Upon review, the Court finds that Plaintiff's complaint must be dismissed. Plaintiff's present action is duplicative of his prior action and is, therefore, barred by res judicata. The doctrine of res judicata dictates that a final judgment on the merits of a claim precludes a party from bringing a subsequent lawsuit on the same claim or from raising a new defense to defeat the prior judgment. Gargallo v. Merrill Lynch, Pierce, Fenner & Smith, Inc., 918 F.2d 658, 660 (6th Cir. 1990). The doctrine bars relitigation of every issue actually brought before the Court and every issue or defense that should have been raised in the previous action. Id. The purpose of this doctrine is to promote the finality of judgments and thereby increase certainty, discourage multiple litigation, and conserve judicial resources. Westwood Chem. Co. v. Kulick, 656 F.2d 1224, 1229 (6th Cir. 1981). A subsequent action will be subject to a res judicata bar only if there is an identity of the facts creating the right of action and of the evidence necessary to sustain each action.

Here, both requirements are met. This is Plaintiff's second case filed in this Court asserting the same claims against the Lorain County Jail pertaining to the same incident. He is, therefore, barred by the doctrine of res judicata from litigating this action again.

Even if Plaintiff's claims are not barred by res judicata, his complaint would still be subject to dismissal under § 1915(e) for the same reasons as the prior action. The Lorain County Jail is not sui juris, meaning it is not capable of suing or being sued for purposes of § 1983. See Carmichael v. City of Cleveland, 571 Fed.Appx. 426, 435 (6th Cir. 2014) (finding dismissal of claims against county sheriff's department was proper because “as the district court correctly noted, federal courts have held that, under Ohio law, a county sheriff's office is not a legal entity that is capable of being sued”); Brooks v. Lorain Cty. Jail, No. 1:20 CV 2384, 2021 U.S. Dist. LEXIS 13864, 2021 WL 252534, at *2 (N.D. Ohio Jan. 26, 2021)(listing cases). The jail is merely a subunit of Lorain County and lacks a separate legal existence. Plaintiff's claims against the jail, therefore, fail as a matter of law.

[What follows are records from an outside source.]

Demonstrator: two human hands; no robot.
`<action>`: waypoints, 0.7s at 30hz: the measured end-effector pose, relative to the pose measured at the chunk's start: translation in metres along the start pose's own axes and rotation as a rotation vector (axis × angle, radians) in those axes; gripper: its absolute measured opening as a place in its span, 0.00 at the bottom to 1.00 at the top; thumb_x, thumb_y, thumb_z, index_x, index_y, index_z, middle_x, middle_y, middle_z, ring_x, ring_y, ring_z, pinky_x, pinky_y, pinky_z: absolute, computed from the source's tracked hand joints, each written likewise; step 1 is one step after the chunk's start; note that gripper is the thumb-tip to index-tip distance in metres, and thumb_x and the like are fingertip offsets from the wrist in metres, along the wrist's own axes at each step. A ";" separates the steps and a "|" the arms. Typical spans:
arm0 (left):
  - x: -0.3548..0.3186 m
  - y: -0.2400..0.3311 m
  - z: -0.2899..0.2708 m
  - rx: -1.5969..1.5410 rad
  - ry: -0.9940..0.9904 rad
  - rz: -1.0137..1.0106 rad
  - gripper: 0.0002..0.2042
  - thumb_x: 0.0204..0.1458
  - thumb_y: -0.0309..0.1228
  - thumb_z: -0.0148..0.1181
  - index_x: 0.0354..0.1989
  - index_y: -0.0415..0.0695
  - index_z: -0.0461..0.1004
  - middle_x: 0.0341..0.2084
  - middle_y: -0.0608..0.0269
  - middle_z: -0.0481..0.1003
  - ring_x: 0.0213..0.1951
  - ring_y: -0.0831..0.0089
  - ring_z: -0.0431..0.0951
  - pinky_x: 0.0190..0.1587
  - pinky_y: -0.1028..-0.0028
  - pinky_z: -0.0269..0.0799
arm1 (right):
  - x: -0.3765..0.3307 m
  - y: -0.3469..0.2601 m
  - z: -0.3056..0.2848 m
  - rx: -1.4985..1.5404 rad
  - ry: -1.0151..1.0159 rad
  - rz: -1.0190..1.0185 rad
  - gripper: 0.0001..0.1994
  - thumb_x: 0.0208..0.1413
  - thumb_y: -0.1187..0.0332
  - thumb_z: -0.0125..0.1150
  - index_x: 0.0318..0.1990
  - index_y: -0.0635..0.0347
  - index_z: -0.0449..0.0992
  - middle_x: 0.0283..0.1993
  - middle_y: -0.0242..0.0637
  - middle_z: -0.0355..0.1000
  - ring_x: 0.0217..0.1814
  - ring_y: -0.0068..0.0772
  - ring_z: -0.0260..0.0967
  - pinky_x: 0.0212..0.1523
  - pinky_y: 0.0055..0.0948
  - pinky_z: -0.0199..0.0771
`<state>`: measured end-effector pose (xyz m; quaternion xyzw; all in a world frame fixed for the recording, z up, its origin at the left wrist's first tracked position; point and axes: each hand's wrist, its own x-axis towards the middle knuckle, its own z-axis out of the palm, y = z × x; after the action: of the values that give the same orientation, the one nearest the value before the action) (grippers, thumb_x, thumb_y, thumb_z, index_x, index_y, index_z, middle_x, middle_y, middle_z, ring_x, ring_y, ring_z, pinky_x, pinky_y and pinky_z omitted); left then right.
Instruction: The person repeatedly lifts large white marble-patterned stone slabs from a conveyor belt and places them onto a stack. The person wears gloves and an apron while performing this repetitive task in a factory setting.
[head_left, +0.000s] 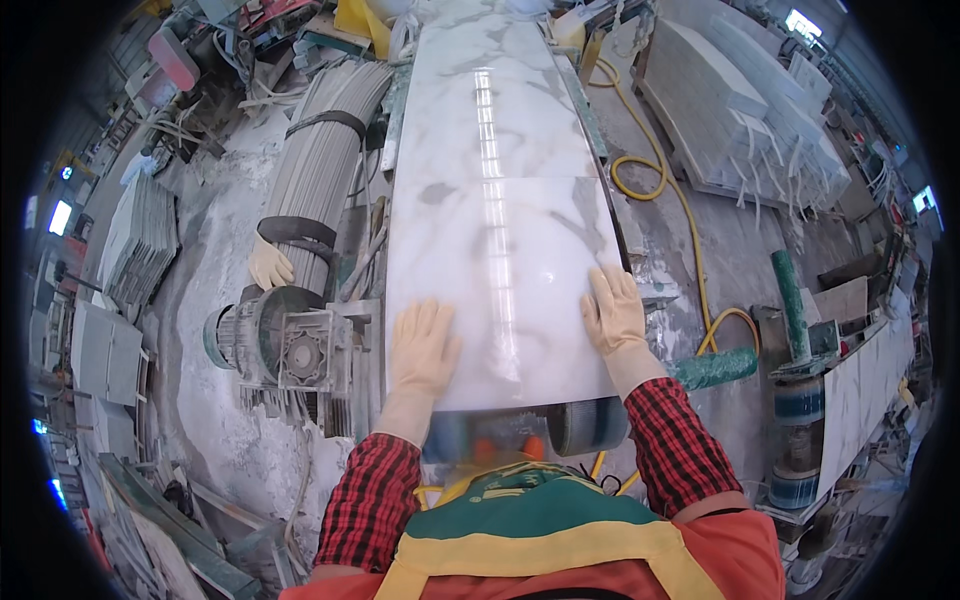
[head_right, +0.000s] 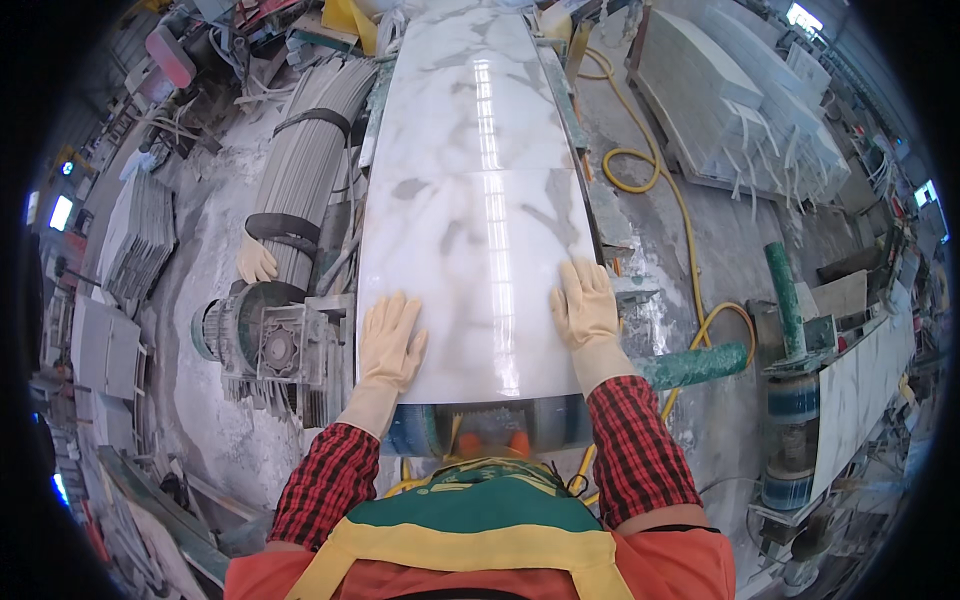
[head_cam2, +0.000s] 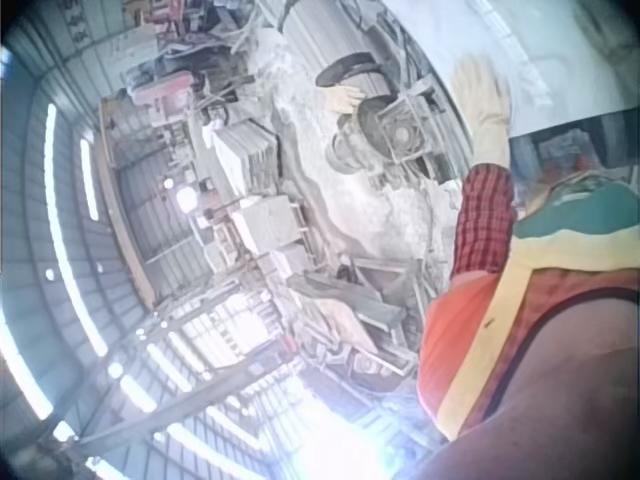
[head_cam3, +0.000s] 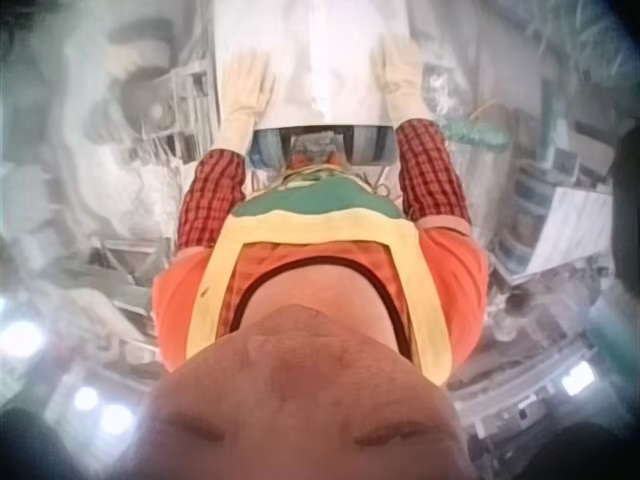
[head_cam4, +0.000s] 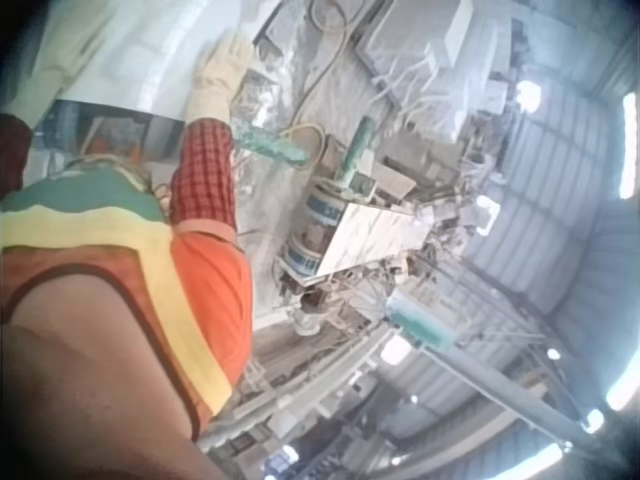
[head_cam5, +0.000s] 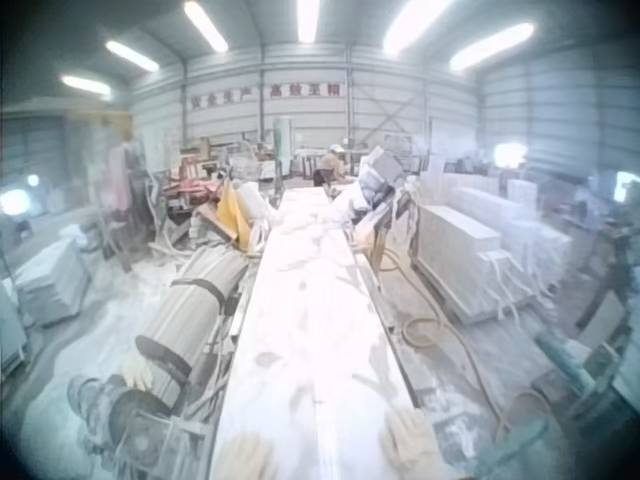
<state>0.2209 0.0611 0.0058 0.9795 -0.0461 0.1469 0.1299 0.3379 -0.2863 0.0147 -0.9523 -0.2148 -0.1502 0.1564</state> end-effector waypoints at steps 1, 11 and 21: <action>-0.002 0.001 0.000 -0.002 -0.014 0.003 0.29 0.57 0.41 0.64 0.68 0.48 0.70 0.69 0.47 0.68 0.70 0.44 0.63 0.75 0.48 0.52 | -0.001 0.007 0.007 -0.026 0.036 -0.045 0.25 0.61 0.60 0.59 0.63 0.63 0.70 0.64 0.53 0.70 0.68 0.58 0.66 0.71 0.52 0.61; -0.007 0.001 0.000 0.023 -0.055 -0.018 0.29 0.58 0.40 0.63 0.68 0.48 0.69 0.70 0.47 0.66 0.71 0.43 0.62 0.75 0.48 0.51 | -0.006 0.011 0.016 -0.016 -0.050 0.026 0.29 0.66 0.55 0.54 0.69 0.62 0.68 0.74 0.55 0.62 0.78 0.56 0.56 0.80 0.49 0.50; -0.007 0.007 -0.005 0.034 0.004 0.017 0.28 0.57 0.38 0.64 0.67 0.47 0.71 0.67 0.47 0.69 0.68 0.43 0.65 0.73 0.49 0.56 | -0.006 0.006 0.007 0.029 0.066 -0.013 0.25 0.62 0.61 0.59 0.64 0.63 0.71 0.68 0.54 0.68 0.70 0.58 0.63 0.73 0.49 0.61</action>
<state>0.2117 0.0561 0.0095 0.9809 -0.0516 0.1504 0.1121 0.3371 -0.2907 0.0051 -0.9430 -0.2179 -0.1796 0.1761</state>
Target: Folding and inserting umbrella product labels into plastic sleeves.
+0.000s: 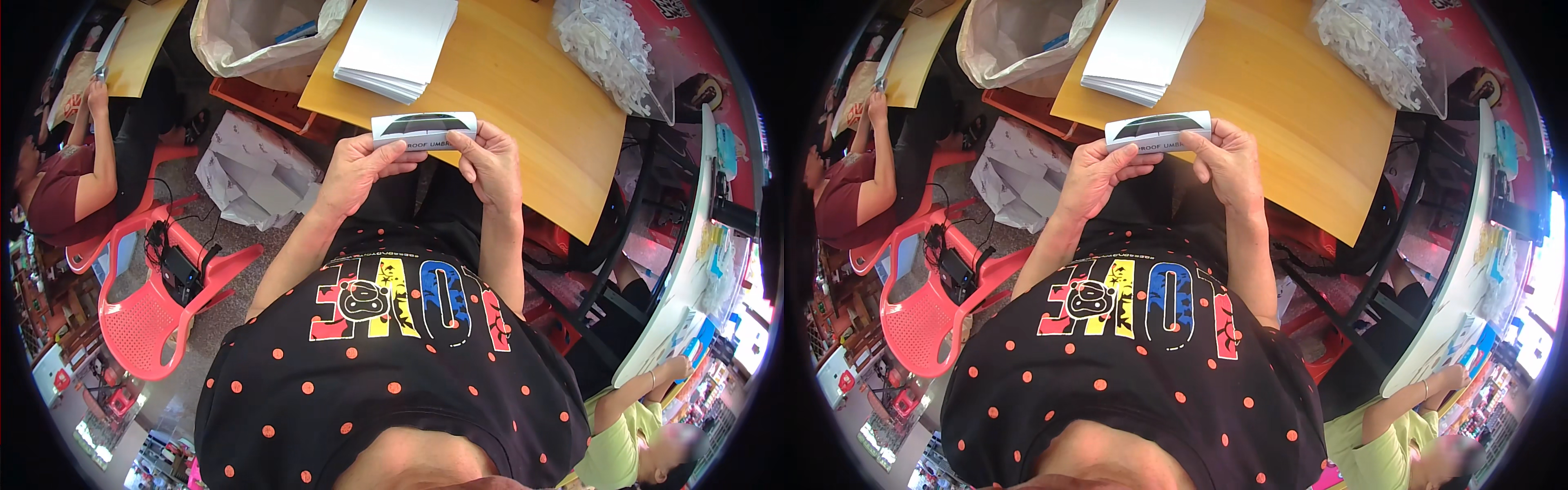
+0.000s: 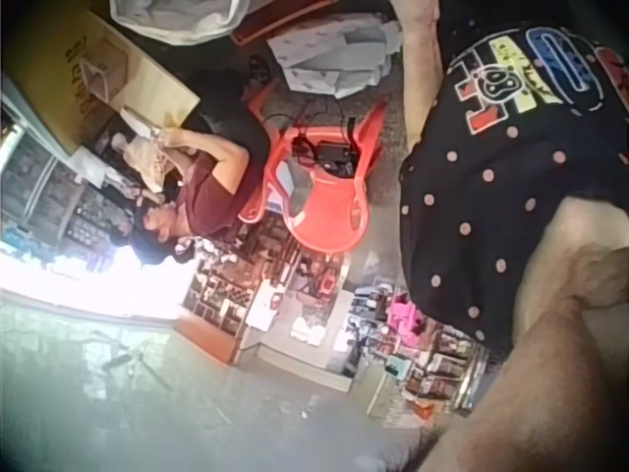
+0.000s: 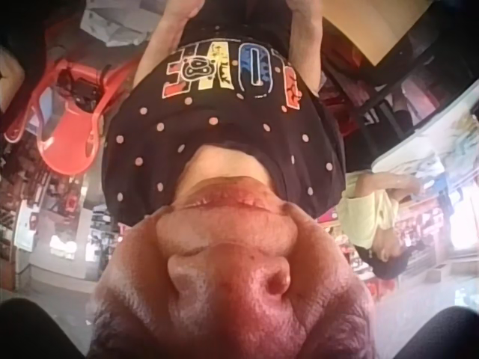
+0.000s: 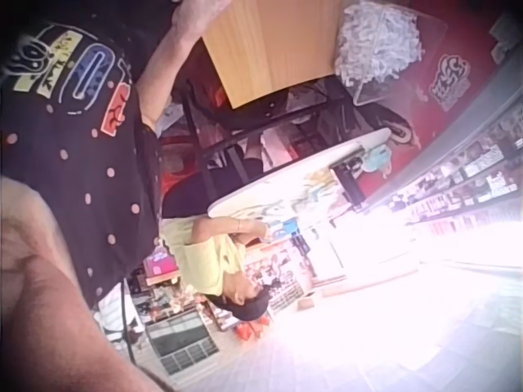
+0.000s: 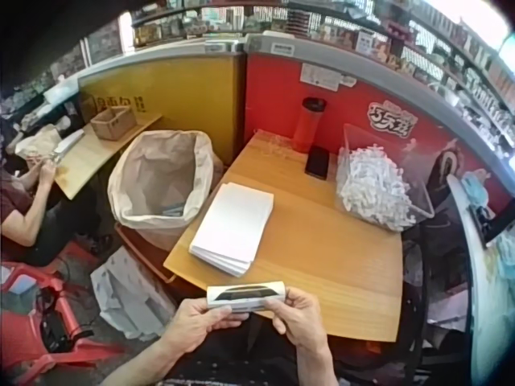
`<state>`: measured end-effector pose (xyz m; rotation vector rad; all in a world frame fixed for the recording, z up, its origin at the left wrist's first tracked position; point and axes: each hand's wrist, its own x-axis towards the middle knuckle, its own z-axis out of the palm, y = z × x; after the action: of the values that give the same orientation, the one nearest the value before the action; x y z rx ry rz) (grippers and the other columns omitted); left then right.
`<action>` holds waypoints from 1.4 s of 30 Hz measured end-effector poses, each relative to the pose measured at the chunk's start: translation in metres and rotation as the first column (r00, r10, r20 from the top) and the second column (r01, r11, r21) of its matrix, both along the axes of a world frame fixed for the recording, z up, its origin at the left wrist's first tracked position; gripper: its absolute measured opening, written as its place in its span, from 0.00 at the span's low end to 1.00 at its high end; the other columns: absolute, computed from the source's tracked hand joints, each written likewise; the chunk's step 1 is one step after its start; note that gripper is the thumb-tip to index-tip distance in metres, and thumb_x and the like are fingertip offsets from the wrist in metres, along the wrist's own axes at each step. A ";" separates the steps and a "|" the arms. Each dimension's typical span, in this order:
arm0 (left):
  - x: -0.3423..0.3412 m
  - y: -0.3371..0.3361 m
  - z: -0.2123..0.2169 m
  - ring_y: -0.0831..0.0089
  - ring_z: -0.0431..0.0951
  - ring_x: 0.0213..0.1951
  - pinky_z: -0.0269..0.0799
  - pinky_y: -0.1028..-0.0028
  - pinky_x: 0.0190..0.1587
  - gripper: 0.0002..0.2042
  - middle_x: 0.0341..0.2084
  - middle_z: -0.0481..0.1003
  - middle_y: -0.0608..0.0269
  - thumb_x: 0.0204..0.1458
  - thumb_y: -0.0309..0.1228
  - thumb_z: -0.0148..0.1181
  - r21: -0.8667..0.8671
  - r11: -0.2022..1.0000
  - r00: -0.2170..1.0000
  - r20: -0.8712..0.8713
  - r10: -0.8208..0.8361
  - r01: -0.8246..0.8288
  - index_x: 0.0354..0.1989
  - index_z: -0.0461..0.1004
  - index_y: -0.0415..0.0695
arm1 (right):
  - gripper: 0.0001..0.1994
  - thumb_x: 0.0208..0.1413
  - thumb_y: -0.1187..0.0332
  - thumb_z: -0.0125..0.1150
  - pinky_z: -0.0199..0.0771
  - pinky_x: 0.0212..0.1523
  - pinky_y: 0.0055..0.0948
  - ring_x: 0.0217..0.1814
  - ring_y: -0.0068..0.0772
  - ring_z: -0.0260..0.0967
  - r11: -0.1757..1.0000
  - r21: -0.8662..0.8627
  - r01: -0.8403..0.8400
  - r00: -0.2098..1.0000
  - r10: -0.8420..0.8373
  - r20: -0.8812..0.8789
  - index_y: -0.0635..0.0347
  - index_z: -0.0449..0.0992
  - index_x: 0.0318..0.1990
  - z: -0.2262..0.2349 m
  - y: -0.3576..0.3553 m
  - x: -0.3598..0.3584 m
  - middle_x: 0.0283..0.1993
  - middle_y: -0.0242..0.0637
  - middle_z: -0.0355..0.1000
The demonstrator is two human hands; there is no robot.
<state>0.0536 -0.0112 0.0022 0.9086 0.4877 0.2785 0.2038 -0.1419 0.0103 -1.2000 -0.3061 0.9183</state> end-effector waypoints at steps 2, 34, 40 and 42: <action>0.000 0.000 -0.001 0.65 0.80 0.41 0.78 0.72 0.45 0.11 0.39 0.77 0.50 0.58 0.26 0.53 0.024 1.000 1.000 -0.009 -0.011 0.011 0.45 0.74 0.32 | 0.06 0.52 0.76 0.61 0.51 0.12 0.12 0.13 0.11 0.55 1.000 -0.009 -0.006 1.000 0.006 0.003 0.71 0.74 0.37 0.001 0.000 0.000 0.26 0.35 0.74; 0.011 -0.008 0.025 0.71 0.80 0.37 0.77 0.74 0.41 0.10 0.33 0.79 0.53 0.56 0.21 0.53 0.625 0.758 0.980 0.056 0.192 -0.184 0.44 0.73 0.29 | 0.06 0.45 0.80 0.59 0.72 0.34 0.35 0.34 0.45 0.70 0.984 -0.178 0.020 0.053 0.177 0.983 0.63 0.70 0.32 0.024 0.001 0.020 0.33 0.41 0.70; 0.008 -0.010 0.026 0.70 0.80 0.39 0.76 0.74 0.44 0.11 0.35 0.78 0.53 0.57 0.21 0.52 0.776 0.618 0.981 0.008 0.194 -0.128 0.45 0.72 0.27 | 0.07 0.46 0.79 0.58 0.71 0.34 0.37 0.35 0.46 0.69 0.988 -0.154 0.020 0.073 0.152 0.986 0.62 0.70 0.34 0.017 0.009 0.017 0.35 0.43 0.69; 0.007 -0.010 0.030 0.71 0.80 0.38 0.77 0.75 0.42 0.10 0.35 0.79 0.53 0.56 0.21 0.53 0.820 0.561 0.980 -0.005 0.201 -0.111 0.44 0.73 0.29 | 0.08 0.46 0.80 0.59 0.71 0.35 0.37 0.35 0.46 0.70 0.983 -0.180 0.027 0.067 0.177 0.982 0.62 0.70 0.34 0.013 0.009 0.018 0.36 0.43 0.69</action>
<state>0.0603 -0.0211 0.0318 1.8181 0.5340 0.6639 0.2219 -0.1331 0.0233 -1.8601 -1.5075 -0.0520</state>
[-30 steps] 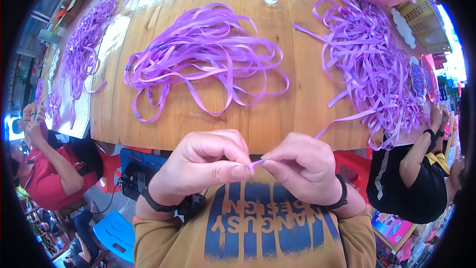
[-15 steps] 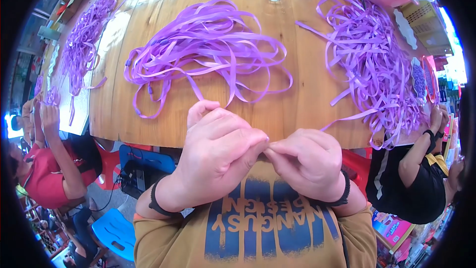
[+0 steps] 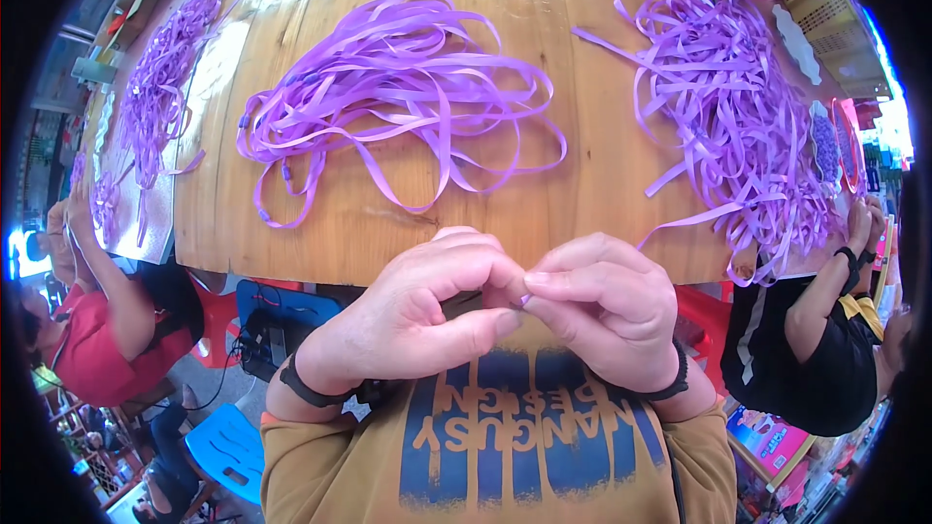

Even if the Court liberally construes Plaintiff's complaint against the county, Plaintiff's claim still fails. As a rule, local governments may not be sued under 42 U.S.C. § 1983 for an injury inflicted solely by employees or agents under a respondeat superior theory of liability. See Monell v. Department of Soc. Servs., 436 U.S. 658, 691, 98 S.Ct. 2018, 56 L.Ed.2d 611(1978). Rather, county liability is limited to situations in which the deprivation of constitutional rights results from an official policy or custom of the county. Id. Monell and its progeny require that (1) a municipality be held liable only “when execution of a government's policy or custom, whether made by its lawmakers or by those whose edicts or acts may fairly be said to represent official policy, inflicts the injury, ” Monell, 436 U.S. at 694, and (2) there be an “affirmative link between the policy and the particular constitutional violation alleged, ” Oklahoma City v. Tuttle, 471 U.S. 808, 823, 105 S.Ct. 2427, 85 L.Ed.2d 791 (1985). See Petty v. Cty. of Franklin, 478 F.3d 341, 347 (6th Cir.2007).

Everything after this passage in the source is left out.